Então porquê emigrar? Há sete anos a resposta era menos óbvia talvez. O mundo é grande e Portugal é pequeno pensava eu. Porquê ir estudar para a Nova Business School com as mesmas pessoas com as quais passei os últimos quinze anos se tenho a oportunidade de viver numa das cidades mais entusiasmantes do mundo. Por isso fui-me embora, feliz, mas consciente que tinha uma oportunidade, que ninguém me obrigava a deixar Portugal para trás, mas que talvez um dia pudesse olhar para trás e ter o desejo de voltar.
Tentei e continuo a tentar aproveitar a minha oportunidade ao máximo. Infelizmente habituei-me a sair de casa quando está escuro e a voltar quando o sol já se pôs, habituei-me a não ter relações pessoais com os colegas do trabalho, mas também me habituei a ser constantemente desafiada e a ter sempre presente que o que faço tem impacto.

Agora a estudar em Cambridge, estou outra vez num ambiente que é difícil comparar com outros países, mas também o sítio em que mais vezes me lembro de Portugal. Aos meus colegas japoneses: ‘Sabias que há 500 palavras Japoneses que vêm do Português?’. Aos meus colegas do Sri-Lanka que me perguntam onde é o melhor sítio para surfar este Verão: ‘Eu iria à Ericeira, mas não te esqueças de trazer o fato de neopreno que o Atlântico é diferente!’.


Mas talvez as coisas tenham mudado nos últimos sete anos. Estatísticas dos últimos meses sugerem que 850,000 jovens vivem fora de Portugal. São números chocantes na minha opinião, são mais pessoas do que as que vivem em Lisboa e revelam a realidade económica do nosso país. Embora eu também contribua para este número, são 850,000 pessoas que não contribuem para impostos, não contribuem para níveis de fertilidade e que talvez todos os dias se sentem um infinitésimo menos ligados ao seu país. No entanto, o que mais me choca não são os números, são as razões pelas quais a sensação de ‘oportunidade’ é agora uma sensação de ´obrigação´. Há sete anos, eu era a única pessoa que conhecia que emigrou, agora tenho uma porção significativa de amigos que emigraram. Não vão longe, é verdade, Alemanha, Espanha, França, países habituados a emigrantes portugueses que estão só a três horas de distância do arroz de pato da mãe. Mas vão porque não tem alternativa, porque já fizeram a licenciatura e o mestrado em Portugal e porque agora, nesta próxima fase da vida, talvez a mais significativa e quando contribuiriam mais para o desenvolvimento não só económico mas também de ideias, o país que lhes dá as melhores condições de trabalho, o melhor salário e qualidade de vida não é o seu. É um país que talvez permita ter os filhos numa boa escola, viajar algumas vezes por ano e sobretudo não ter de viver em casa dos pais.

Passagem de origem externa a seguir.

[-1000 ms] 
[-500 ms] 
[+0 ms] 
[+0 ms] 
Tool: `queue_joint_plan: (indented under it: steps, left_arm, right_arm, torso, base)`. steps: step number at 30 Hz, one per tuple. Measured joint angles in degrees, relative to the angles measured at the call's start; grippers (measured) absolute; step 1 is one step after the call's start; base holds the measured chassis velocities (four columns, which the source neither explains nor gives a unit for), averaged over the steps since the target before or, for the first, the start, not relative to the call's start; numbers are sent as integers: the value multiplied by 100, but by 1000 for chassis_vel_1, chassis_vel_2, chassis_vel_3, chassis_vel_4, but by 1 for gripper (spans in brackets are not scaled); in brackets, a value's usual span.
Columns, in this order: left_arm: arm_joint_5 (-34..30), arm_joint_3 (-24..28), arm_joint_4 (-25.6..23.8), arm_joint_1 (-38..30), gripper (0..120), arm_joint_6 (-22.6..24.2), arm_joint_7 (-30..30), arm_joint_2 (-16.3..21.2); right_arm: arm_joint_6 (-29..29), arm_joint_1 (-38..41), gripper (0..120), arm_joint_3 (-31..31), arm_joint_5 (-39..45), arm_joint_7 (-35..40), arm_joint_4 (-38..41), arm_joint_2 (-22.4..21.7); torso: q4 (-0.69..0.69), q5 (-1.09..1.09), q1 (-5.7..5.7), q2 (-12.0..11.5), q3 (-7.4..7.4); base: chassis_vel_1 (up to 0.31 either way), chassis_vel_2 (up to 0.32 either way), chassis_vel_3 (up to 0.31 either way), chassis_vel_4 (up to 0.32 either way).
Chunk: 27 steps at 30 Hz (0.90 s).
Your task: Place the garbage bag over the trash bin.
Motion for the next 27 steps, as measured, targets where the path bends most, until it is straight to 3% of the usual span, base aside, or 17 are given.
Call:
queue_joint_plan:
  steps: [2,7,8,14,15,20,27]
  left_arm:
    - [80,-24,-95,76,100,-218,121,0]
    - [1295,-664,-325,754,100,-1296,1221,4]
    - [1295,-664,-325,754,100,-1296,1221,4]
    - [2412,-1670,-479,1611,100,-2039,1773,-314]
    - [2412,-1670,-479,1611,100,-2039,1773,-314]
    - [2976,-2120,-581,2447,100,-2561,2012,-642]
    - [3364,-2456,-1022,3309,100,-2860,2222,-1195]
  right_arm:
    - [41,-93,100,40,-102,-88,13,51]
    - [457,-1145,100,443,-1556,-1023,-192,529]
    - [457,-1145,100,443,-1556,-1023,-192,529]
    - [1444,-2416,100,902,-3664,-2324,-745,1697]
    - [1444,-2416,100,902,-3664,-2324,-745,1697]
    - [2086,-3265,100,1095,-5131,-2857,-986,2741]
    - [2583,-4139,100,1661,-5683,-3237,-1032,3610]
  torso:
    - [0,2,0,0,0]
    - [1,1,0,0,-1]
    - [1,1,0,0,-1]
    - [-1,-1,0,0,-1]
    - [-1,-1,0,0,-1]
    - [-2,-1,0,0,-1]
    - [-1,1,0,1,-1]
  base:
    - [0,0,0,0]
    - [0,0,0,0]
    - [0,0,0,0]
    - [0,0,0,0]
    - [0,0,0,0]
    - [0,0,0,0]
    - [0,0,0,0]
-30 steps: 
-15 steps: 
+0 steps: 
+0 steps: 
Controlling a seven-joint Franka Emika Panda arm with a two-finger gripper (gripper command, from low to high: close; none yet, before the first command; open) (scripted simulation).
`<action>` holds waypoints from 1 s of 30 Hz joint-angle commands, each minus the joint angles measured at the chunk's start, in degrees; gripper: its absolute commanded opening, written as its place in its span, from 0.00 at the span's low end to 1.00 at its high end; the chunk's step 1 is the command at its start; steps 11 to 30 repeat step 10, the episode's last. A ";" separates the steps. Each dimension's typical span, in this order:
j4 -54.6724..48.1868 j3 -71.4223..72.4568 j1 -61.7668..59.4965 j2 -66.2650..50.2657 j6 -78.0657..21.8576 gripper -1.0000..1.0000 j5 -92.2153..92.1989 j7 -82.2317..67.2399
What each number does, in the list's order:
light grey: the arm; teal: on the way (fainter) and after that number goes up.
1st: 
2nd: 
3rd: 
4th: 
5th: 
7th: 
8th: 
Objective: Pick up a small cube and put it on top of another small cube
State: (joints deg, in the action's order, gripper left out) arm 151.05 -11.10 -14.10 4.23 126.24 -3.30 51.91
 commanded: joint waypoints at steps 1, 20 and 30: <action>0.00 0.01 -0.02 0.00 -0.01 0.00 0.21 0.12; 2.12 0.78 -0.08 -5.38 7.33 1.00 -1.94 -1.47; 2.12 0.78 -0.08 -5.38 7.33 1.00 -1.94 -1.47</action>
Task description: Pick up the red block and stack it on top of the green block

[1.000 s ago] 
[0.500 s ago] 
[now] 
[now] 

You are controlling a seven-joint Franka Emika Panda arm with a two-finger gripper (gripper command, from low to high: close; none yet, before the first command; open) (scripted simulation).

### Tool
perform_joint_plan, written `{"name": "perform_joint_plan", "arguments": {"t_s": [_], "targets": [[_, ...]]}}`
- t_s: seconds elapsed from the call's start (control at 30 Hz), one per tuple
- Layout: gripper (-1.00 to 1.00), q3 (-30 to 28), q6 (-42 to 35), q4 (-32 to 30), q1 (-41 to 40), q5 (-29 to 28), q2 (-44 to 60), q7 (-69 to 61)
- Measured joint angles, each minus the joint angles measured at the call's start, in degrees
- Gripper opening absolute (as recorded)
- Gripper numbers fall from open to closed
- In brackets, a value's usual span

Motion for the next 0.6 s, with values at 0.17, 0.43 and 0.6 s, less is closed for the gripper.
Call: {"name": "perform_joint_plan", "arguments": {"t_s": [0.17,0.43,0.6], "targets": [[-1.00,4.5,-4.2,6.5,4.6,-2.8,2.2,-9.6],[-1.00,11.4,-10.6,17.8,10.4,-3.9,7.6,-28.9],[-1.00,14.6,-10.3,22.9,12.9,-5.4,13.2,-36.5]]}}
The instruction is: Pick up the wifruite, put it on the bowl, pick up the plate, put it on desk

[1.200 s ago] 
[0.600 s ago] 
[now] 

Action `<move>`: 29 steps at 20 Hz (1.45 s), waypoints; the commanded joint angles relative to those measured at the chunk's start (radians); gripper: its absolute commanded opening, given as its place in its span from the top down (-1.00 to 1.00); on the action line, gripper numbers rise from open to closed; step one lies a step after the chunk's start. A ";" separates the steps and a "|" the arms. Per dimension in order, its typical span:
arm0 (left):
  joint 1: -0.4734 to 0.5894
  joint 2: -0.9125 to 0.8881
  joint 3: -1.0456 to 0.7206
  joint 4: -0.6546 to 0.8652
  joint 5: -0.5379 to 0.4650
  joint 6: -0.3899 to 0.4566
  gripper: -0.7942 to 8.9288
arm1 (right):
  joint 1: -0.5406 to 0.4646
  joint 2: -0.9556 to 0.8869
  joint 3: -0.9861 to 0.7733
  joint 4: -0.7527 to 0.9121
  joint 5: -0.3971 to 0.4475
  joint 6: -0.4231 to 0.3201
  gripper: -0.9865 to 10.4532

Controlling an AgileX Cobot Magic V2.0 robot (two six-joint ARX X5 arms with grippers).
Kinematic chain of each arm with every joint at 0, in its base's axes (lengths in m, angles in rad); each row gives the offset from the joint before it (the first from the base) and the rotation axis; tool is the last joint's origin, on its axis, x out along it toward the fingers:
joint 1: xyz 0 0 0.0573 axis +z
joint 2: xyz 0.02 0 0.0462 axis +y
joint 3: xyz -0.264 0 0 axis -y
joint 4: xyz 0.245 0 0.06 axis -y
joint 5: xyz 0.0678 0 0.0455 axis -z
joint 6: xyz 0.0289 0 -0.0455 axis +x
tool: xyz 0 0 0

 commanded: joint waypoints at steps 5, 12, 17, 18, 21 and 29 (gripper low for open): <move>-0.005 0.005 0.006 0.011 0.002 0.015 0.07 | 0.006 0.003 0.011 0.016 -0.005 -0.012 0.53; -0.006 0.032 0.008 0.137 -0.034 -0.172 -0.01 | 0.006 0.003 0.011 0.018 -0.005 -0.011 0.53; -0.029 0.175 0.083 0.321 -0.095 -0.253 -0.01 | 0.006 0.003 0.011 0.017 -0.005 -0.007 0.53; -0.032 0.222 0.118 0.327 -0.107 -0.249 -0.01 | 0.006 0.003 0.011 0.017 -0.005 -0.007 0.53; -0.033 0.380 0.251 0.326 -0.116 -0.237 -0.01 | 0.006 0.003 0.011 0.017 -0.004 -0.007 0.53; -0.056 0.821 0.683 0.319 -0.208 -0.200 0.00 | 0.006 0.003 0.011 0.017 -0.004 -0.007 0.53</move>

E quem quer voltar? O que é que é preciso para voltar? No consulado português em Londres, em letras gordas espalhadas pelos corredores está escrito alegremente e com muito positivismo ‘É hora de voltar a casa!’. Mas e se eu não quiser voltar? Para o emigrante, é sempre difícil conciliar a portugalidade com a integração no novo país. Numa conversa com a minha avó esqueço-me da palavra em português para lava-loiça ou a última vez que vim a Portugal não sabia quem era o novo comediante de quem os meus amigos estavam a falar. Nos últimos anos noto que pouco a pouco perco um pouco do meu país, mas como diria Pessoa ‘Matar o sonho é matarmo-nos, é matar a nossa alma´ que para mim é como quem se tenta relembrar que a felicidade não tem de estar ligada a ter os pés assentes em Belém com uma Sagres na mão.


Apesar disso, creio que essa visão não é partilhada por todos. Para alguns, o desejo e a ansiedade de voltar é a única razão que os faz aguentar a precisão alemã ou o humor seco inglês. Há um certo medo de perder a portugalidade que é exacerbado sempre que o emigrante volta e se senta na esplanada com o sol a bater a beber cerveja a 2€. Tem medo de que os futuros filhos se esqueçam como se diz lava-loiça e que passem a apoiar o Chelsea em vez do Sporting.


Talvez por isso mesmo é que o cerne da questão não são quantos jovens emigram. Se o mundo é grande e Portugal é pequeno, porque não pensar então no que Portugal pode contribuir para o mundo com os seus emigrantes (e imigrantes!). O cerne da questão é na realidade quantos é que conseguem continuar a imaginar que todos os sonhos do mundo cabem neste Portugal.